-- GOAL OF THE EXERCISE --
Which lines below mention "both"? Pick each one out.

-- DATA --

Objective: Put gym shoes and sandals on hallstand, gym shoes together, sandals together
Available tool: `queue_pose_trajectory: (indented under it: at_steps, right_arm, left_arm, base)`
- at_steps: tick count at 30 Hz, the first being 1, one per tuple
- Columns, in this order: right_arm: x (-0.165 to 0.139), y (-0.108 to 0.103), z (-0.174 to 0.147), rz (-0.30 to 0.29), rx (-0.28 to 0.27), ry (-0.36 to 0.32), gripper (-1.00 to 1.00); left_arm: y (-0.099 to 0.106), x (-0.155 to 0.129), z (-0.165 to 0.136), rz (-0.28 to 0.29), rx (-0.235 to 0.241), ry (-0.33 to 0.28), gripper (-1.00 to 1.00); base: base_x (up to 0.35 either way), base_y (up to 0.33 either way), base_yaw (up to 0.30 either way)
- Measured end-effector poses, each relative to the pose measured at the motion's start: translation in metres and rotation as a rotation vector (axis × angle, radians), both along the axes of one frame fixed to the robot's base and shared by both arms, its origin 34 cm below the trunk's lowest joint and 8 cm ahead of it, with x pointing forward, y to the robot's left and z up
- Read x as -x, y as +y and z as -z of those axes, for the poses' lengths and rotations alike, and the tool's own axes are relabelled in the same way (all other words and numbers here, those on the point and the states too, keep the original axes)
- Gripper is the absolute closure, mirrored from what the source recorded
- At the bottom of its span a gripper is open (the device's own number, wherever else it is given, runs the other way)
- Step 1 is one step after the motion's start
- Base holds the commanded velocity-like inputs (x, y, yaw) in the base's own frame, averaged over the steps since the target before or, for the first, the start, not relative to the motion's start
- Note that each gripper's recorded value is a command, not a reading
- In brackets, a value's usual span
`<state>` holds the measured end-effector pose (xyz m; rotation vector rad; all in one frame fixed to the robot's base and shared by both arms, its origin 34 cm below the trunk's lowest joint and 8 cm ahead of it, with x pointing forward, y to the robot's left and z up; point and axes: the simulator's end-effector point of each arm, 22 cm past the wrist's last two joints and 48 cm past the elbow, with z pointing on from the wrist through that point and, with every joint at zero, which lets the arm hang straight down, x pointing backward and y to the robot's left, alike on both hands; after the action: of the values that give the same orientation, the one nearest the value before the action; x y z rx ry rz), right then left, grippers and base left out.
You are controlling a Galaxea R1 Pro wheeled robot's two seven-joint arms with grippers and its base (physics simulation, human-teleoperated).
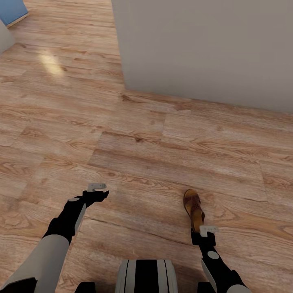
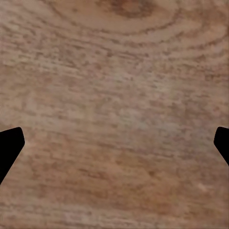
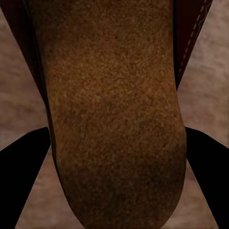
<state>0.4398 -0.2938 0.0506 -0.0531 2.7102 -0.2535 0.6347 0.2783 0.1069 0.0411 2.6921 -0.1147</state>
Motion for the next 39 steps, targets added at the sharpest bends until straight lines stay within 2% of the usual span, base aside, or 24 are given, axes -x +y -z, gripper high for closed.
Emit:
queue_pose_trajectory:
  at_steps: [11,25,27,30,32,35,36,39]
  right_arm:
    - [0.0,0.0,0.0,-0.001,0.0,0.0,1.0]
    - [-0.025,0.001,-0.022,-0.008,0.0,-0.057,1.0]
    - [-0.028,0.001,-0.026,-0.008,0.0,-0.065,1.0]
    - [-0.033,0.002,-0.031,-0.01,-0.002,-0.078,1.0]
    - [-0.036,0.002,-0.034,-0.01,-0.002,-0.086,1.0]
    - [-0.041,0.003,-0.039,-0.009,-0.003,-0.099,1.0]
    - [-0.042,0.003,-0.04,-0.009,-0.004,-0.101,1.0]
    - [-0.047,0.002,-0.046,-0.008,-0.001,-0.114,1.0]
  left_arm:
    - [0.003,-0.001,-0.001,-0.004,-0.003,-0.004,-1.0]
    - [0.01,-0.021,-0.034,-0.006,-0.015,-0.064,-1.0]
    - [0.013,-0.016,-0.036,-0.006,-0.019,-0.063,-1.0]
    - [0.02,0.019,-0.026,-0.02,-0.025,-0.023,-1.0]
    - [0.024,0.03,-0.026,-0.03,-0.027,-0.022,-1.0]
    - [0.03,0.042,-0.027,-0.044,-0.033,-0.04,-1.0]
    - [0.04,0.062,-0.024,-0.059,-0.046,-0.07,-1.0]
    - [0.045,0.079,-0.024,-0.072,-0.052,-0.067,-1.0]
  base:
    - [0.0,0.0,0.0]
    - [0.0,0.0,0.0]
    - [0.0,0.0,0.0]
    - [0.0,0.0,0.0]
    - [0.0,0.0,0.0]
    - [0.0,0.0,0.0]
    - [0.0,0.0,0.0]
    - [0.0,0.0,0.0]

-- RESULT FOR THIS TASK --
- Measured end-effector poses, each relative to the pose measured at the motion's start: translation in metres and rotation as a rotation vector (axis × angle, radians), both along the axes of one frame fixed to the robot's base and shared by both arms, its origin 34 cm below the trunk's lowest joint and 8 cm ahead of it, with x pointing forward, y to the robot's left and z up
`<state>` holds the measured end-effector pose (xyz m; rotation vector rad; all in one frame fixed to the robot's base and shared by both arms, its origin 34 cm below the trunk's lowest joint and 8 cm ahead of it, with x pointing forward, y to the robot's left and z up; point and axes: the simulator's end-effector point of each arm, 22 cm past the wrist's last two joints and 48 cm past the elbow, with z pointing on from the wrist through that point and, with every joint at zero, which lets the arm hang straight down, x pointing backward and y to the robot's left, alike on both hands; after the action: of the values that give the same orientation, the one nearest the value before the action; x y z rx ry rz), right then left, grippers and base left out.

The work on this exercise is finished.